YOUR INSTRUCTIONS: Return the lines below exactly, from the first one through the line that has "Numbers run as". Leave out everything after it.

RECORDS FOR THIS EXERCISE:
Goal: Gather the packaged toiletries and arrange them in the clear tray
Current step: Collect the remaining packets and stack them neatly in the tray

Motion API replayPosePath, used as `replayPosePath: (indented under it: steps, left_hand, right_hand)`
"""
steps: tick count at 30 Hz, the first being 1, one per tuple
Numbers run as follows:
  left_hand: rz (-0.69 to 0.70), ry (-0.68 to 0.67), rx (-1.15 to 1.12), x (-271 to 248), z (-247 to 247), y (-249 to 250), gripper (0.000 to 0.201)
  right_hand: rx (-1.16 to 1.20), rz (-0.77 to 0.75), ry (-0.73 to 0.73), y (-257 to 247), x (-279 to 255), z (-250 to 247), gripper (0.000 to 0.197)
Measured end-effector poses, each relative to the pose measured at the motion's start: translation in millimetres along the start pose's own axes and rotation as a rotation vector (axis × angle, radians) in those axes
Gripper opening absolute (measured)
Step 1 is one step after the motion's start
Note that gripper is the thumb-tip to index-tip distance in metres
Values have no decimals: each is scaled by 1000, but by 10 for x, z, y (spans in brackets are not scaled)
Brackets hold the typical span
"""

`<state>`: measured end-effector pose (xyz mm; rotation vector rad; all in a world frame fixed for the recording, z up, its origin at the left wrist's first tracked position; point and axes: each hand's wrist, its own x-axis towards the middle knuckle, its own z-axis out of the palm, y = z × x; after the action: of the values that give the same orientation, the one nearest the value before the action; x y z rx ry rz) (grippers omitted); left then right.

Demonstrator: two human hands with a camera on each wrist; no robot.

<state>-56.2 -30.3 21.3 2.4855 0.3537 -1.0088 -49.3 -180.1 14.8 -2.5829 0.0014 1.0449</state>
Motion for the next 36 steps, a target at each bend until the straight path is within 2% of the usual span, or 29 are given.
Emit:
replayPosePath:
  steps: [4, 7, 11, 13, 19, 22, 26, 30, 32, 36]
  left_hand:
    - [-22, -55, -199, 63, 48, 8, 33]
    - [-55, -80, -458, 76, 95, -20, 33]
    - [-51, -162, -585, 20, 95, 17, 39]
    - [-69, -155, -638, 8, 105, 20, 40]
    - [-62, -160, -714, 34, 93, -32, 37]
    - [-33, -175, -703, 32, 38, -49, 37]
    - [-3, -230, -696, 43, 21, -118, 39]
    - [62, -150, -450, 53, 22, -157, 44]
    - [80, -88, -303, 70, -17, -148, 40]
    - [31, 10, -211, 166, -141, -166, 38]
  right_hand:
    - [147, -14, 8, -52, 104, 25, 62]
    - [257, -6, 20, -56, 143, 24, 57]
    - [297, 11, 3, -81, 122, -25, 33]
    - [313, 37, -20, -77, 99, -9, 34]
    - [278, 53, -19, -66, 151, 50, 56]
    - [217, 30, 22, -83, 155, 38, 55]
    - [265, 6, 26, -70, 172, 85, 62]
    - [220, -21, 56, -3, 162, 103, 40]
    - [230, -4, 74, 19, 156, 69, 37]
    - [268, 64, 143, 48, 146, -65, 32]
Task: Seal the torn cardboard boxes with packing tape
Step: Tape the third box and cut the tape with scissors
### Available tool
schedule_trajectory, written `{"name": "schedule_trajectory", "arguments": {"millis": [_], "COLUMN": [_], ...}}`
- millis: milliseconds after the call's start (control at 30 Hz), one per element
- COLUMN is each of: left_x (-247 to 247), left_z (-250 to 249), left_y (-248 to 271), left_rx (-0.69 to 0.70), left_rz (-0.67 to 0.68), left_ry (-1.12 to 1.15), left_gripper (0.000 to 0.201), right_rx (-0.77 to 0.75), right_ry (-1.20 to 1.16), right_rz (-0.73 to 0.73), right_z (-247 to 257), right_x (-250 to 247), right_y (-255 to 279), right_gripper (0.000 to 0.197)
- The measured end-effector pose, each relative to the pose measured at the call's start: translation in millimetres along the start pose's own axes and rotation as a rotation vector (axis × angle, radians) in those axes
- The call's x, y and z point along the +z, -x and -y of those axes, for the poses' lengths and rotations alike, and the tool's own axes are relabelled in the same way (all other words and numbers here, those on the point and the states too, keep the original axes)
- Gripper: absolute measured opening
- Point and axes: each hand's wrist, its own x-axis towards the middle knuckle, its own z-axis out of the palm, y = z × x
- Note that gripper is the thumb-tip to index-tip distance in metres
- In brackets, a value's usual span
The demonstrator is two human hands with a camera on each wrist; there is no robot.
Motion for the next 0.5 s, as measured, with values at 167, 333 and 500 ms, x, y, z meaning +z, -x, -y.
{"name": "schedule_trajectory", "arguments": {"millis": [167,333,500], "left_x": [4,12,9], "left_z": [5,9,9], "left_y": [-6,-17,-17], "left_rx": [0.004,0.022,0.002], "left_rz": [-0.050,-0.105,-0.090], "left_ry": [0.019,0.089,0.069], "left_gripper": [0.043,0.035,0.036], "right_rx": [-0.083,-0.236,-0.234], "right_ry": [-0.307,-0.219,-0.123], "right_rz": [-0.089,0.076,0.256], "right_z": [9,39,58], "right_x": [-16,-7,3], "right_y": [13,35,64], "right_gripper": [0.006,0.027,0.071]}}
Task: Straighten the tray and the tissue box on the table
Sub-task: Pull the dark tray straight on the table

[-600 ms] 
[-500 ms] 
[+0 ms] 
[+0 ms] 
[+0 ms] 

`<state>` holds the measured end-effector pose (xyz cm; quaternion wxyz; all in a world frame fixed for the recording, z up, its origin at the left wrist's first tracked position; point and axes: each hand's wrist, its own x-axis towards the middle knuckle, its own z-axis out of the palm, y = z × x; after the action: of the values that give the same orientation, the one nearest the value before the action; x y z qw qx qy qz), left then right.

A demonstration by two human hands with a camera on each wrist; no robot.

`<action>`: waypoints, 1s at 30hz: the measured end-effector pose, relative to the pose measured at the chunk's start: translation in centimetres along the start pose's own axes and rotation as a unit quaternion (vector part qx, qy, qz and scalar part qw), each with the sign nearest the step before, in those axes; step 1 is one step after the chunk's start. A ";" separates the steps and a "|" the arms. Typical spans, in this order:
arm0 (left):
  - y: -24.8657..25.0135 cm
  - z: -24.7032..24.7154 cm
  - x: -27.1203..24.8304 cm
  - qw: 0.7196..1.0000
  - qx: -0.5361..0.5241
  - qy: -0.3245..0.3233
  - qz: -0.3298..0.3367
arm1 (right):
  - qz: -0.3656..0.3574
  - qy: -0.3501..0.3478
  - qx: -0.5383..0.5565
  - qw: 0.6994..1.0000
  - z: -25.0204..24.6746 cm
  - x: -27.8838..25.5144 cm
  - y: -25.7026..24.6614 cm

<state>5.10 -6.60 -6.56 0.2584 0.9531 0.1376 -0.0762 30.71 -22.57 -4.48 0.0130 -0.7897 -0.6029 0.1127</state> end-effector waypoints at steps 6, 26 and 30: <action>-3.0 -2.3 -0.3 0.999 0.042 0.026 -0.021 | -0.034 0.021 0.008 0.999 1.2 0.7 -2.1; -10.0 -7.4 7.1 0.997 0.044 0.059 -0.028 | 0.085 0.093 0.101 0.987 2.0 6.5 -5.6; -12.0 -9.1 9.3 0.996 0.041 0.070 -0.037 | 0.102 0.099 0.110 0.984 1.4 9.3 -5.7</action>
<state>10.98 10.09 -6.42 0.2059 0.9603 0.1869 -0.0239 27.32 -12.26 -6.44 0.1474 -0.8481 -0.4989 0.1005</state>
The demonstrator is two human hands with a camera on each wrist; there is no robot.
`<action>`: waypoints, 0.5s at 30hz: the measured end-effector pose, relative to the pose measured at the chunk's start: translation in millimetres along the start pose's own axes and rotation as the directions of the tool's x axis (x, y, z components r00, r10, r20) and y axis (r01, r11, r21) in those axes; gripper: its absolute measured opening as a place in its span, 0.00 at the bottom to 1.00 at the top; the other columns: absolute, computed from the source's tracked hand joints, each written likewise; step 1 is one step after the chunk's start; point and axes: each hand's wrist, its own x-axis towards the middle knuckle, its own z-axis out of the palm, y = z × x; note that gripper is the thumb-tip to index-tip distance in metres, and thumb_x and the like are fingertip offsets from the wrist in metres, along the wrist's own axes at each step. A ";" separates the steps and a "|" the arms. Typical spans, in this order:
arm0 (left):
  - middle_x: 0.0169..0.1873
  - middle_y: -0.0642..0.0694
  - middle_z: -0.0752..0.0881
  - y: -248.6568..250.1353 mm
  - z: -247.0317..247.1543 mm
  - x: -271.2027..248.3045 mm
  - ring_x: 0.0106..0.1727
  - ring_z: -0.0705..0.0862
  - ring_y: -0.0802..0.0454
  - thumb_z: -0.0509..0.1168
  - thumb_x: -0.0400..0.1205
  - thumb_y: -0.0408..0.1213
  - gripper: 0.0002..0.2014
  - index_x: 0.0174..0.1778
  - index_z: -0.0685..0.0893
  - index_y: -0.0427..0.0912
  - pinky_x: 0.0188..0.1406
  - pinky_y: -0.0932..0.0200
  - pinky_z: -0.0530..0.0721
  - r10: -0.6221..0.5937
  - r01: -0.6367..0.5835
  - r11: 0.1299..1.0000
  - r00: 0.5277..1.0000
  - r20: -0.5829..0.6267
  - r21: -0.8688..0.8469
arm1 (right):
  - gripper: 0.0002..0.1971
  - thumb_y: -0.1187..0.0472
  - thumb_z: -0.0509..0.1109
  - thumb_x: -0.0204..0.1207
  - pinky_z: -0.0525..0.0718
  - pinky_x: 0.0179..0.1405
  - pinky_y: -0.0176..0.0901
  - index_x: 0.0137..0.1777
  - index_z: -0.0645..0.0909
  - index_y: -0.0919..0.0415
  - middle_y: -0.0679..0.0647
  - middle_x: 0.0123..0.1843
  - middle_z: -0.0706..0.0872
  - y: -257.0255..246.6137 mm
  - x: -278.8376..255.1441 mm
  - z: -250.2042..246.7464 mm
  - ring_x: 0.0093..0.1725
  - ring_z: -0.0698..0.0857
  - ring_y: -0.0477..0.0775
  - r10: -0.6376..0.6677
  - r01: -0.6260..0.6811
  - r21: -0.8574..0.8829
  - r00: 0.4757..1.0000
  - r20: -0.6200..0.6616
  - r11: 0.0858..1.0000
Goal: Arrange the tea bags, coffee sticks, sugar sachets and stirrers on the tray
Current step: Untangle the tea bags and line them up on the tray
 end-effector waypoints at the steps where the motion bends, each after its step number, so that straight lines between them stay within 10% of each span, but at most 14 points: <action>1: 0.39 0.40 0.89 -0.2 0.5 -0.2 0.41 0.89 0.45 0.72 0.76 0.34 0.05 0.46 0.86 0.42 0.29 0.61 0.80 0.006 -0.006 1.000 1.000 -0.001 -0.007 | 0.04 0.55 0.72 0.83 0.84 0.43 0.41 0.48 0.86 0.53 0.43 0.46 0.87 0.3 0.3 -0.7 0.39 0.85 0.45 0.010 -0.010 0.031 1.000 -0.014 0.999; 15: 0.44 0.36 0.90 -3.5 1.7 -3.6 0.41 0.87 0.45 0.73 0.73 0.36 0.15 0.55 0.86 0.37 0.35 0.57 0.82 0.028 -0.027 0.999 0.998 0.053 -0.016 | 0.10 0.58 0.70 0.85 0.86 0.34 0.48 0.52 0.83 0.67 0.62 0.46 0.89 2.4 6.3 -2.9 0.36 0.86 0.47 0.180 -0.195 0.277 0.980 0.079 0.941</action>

COMPLETED EXERCISE:
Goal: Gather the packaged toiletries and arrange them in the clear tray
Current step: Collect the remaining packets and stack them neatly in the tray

Motion API replayPosePath, used as `replayPosePath: (indented under it: steps, left_hand, right_hand)`
"""
steps: tick count at 30 Hz, the first being 1, one per tuple
Numbers run as follows:

The generated output is now complete.